### What you need to do
Of the entries below, return only those lines from the line with "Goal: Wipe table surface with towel" to the line with "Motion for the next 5", exactly, both included.

### Available records

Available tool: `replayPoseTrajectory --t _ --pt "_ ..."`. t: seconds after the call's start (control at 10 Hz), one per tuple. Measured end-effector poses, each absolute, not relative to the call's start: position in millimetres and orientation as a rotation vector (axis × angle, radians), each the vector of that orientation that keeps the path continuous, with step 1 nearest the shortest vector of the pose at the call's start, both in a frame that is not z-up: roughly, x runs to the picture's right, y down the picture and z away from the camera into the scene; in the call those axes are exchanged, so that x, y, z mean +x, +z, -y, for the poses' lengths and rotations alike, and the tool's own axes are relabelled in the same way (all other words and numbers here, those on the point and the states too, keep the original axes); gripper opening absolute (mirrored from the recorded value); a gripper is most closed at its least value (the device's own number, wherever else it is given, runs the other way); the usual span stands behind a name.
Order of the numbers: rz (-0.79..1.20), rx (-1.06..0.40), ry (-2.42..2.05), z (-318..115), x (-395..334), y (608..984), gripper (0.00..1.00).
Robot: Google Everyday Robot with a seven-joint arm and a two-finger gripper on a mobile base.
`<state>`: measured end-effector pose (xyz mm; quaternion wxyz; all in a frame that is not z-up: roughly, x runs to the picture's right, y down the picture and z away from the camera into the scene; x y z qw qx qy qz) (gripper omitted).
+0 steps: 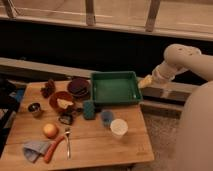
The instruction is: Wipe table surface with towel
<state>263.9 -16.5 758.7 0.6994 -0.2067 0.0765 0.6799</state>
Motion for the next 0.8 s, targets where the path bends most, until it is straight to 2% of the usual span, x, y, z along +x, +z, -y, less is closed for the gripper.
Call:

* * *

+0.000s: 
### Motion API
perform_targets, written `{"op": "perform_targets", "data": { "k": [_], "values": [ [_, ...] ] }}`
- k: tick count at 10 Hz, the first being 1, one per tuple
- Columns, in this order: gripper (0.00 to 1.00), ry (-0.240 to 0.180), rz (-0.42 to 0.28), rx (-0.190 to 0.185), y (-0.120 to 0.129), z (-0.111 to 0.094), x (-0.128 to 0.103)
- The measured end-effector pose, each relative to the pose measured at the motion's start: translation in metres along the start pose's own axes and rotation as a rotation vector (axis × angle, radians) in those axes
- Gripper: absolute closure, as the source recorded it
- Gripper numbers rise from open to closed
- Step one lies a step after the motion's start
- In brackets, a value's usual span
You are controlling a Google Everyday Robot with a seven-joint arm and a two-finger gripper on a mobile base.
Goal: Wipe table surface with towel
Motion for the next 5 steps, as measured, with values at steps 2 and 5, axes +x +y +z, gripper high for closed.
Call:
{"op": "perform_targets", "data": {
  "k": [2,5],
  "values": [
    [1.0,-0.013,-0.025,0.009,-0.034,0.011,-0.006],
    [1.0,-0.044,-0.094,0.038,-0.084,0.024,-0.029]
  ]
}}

### Problem solution
Goal: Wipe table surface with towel
Motion for the next 5 steps, as measured, with values at steps 2 and 5, axes +x +y +z, gripper high for closed.

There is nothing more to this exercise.